Moving forward in time follows the second half of the period, which is between around 1900 and 195060. Then follows the modern aesthetic period, which is famous for the simplest unadorned geometric forms and the fact that needless materials are removed (including traditional decoration). This transition means that the architectural language transfers to mainstream architecture is finally accepted by society in the world. This achievement is thanks to the German design school, Bauhaus, which operated during the interwar period. The architecture, the industrial design, the visual art, the graphic design, and the interior design were all part of the Bauhaus construction process. The director and the founder of the school, Walter Gropius designed the second campus of Bauhaus. The walls are ordinary, in the colors white and grey, and glass, which plays the role of a screen on the wall, sometimes of two floors (different height levels). The balconies of the building show new and impressive construction from sheet metal structures. They symbolize cantilevering, which adds to the illusion of architectural weightlessness. A huge part of the Bauhaus architecture is reinforced concrete, which permits the development of a new structure and form of the building. This is mainly observed in the thin shell and provides ease to the building. A reinforced concrete frame is the main characteristic of the school.

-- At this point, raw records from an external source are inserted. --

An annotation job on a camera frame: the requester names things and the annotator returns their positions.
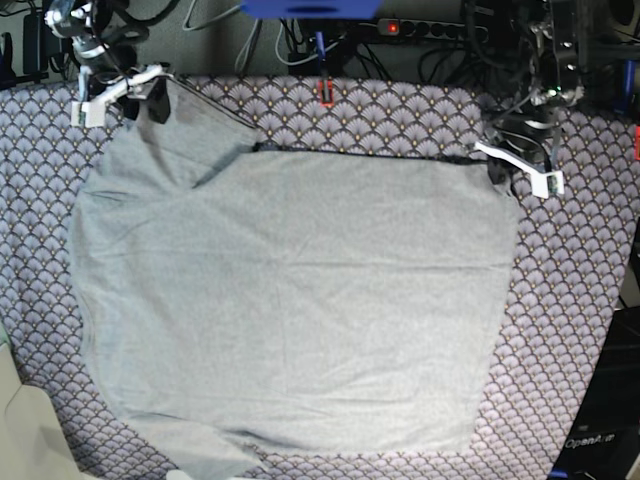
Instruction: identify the black OpenArm box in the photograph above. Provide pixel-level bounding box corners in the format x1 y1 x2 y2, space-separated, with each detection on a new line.
548 307 639 479

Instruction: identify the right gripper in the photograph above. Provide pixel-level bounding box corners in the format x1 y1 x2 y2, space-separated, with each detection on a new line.
77 64 171 124

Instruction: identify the power strip with red switch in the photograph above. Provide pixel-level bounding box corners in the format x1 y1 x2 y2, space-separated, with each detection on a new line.
376 18 468 41

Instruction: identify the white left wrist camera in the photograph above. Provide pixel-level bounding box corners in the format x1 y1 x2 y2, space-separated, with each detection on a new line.
530 171 565 199

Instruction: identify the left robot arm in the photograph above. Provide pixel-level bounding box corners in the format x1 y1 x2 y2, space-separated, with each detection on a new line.
474 1 586 199

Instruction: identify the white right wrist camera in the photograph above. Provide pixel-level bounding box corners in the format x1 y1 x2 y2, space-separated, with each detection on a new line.
70 101 107 128

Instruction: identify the patterned tablecloth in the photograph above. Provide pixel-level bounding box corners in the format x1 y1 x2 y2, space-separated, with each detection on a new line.
1 77 639 479

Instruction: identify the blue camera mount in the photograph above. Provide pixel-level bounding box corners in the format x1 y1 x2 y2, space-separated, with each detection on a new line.
242 0 381 19

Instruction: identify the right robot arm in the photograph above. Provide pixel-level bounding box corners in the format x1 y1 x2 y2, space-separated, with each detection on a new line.
44 1 178 128

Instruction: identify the red clamp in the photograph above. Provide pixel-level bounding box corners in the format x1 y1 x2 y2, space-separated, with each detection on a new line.
318 79 334 107

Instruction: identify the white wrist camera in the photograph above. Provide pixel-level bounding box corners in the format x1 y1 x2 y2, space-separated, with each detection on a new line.
530 171 565 199
70 101 107 128

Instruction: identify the grey T-shirt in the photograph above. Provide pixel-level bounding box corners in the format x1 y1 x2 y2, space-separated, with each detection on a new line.
67 82 521 479

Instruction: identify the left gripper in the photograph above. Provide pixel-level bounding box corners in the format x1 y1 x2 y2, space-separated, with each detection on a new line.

In the period between 1850 and 1950 architecture underwent a fundamental transformation. With the advent of the new generation, new ideas, new knowledge, discoveries and new structures of the building appeared. Materials played a great role in defining the unique styling of the era. Despite the initial rejection of style, design, and thinking by people around the world, it is accepted, recognizable, in parts preserved, and even still used to this day.